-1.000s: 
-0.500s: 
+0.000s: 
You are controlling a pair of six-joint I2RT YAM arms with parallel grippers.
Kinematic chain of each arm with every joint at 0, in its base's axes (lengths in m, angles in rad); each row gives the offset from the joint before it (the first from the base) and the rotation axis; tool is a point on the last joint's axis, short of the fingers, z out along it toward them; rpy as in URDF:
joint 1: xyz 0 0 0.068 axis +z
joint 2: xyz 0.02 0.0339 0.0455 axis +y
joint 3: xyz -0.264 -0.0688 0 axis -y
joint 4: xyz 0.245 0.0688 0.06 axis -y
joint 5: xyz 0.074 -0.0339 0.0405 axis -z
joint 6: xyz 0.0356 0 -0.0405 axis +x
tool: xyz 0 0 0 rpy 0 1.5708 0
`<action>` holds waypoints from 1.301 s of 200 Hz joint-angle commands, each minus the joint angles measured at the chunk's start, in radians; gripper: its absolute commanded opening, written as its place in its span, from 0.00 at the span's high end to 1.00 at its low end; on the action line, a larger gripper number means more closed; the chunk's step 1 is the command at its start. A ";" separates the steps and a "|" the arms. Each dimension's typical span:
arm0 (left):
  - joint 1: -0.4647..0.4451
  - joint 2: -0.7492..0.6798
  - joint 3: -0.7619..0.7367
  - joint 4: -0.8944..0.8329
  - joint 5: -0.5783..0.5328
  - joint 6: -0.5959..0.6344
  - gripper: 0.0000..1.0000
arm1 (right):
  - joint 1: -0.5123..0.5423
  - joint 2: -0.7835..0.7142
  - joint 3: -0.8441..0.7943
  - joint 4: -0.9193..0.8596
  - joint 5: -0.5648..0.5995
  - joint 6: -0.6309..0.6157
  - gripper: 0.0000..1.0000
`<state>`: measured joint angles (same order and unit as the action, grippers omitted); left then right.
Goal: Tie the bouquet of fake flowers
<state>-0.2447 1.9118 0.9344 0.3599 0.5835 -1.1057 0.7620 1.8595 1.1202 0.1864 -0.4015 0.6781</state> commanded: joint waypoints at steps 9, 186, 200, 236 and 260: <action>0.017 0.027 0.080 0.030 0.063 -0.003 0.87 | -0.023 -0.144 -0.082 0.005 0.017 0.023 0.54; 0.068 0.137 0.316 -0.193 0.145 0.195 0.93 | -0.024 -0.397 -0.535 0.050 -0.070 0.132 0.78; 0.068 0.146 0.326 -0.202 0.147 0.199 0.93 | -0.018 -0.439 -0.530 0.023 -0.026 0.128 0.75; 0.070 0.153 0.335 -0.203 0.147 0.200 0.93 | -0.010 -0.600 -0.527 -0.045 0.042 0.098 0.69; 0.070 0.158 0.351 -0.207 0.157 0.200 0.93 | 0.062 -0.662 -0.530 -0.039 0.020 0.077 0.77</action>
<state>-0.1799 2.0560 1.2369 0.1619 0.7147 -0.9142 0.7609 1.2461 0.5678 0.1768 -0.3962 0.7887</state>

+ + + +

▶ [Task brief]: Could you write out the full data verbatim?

▶ [Expected output]:
-1.000s: 
-0.500s: 
+0.000s: 
You are controlling a pair of six-joint I2RT YAM arms with parallel grippers.
Kinematic chain of each arm with every joint at 0, in its base's axes (lengths in m, angles in rad); each row gives the offset from the joint before it (the first from the base) and the rotation axis; tool is a point on the last joint's axis, short of the fingers, z out along it toward them; rpy as in URDF:
joint 1: xyz 0 0 0.068 axis +z
joint 2: xyz 0.02 0.0339 0.0455 axis +y
joint 3: xyz -0.264 -0.0688 0 axis -y
joint 4: xyz 0.245 0.0688 0.06 axis -y
joint 5: xyz 0.074 -0.0339 0.0405 axis -z
joint 6: xyz 0.0356 0 -0.0405 axis +x
tool: xyz 0 0 0 rpy 0 1.5708 0
`<action>` holds waypoints from 1.301 s of 200 Hz joint-angle commands, each minus the joint angles measured at the chunk's start, in radians; gripper: its absolute commanded opening, written as its place in its span, from 0.00 at the span's high end to 1.00 at its low end; on the action line, a larger gripper number means more closed; the chunk's step 1 is the command at its start. A ";" separates the steps and a "|" the arms. Each dimension's typical span:
arm0 (left):
  - joint 1: -0.4647..0.4451
  - joint 2: -0.7492..0.6798
  - joint 3: -0.7619..0.7367
  - joint 4: -0.8944..0.8329
  - joint 5: -0.5783..0.5328
  - joint 6: -0.5959..0.6344
  - gripper: 0.0000..1.0000
arm1 (right):
  - joint 1: -0.5123..0.5423
  - joint 2: -0.7835..0.7142
  - joint 3: -0.8441..0.7943
  - joint 4: -0.9193..0.8596
  - joint 5: -0.5648..0.5995
  - joint 6: -0.6309..0.6157
  - gripper: 0.0000..1.0000
`<state>`: measured joint angles (same order and unit as the action, grippers omitted); left then right.
Goal: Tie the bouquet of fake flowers
<state>-0.2447 1.9118 0.9344 0.3599 0.5835 -1.1057 0.7620 1.8595 1.1202 0.1864 -0.4015 0.6781</state> commanded: joint waypoints at steps 9, 186, 200, 236 and 260: <action>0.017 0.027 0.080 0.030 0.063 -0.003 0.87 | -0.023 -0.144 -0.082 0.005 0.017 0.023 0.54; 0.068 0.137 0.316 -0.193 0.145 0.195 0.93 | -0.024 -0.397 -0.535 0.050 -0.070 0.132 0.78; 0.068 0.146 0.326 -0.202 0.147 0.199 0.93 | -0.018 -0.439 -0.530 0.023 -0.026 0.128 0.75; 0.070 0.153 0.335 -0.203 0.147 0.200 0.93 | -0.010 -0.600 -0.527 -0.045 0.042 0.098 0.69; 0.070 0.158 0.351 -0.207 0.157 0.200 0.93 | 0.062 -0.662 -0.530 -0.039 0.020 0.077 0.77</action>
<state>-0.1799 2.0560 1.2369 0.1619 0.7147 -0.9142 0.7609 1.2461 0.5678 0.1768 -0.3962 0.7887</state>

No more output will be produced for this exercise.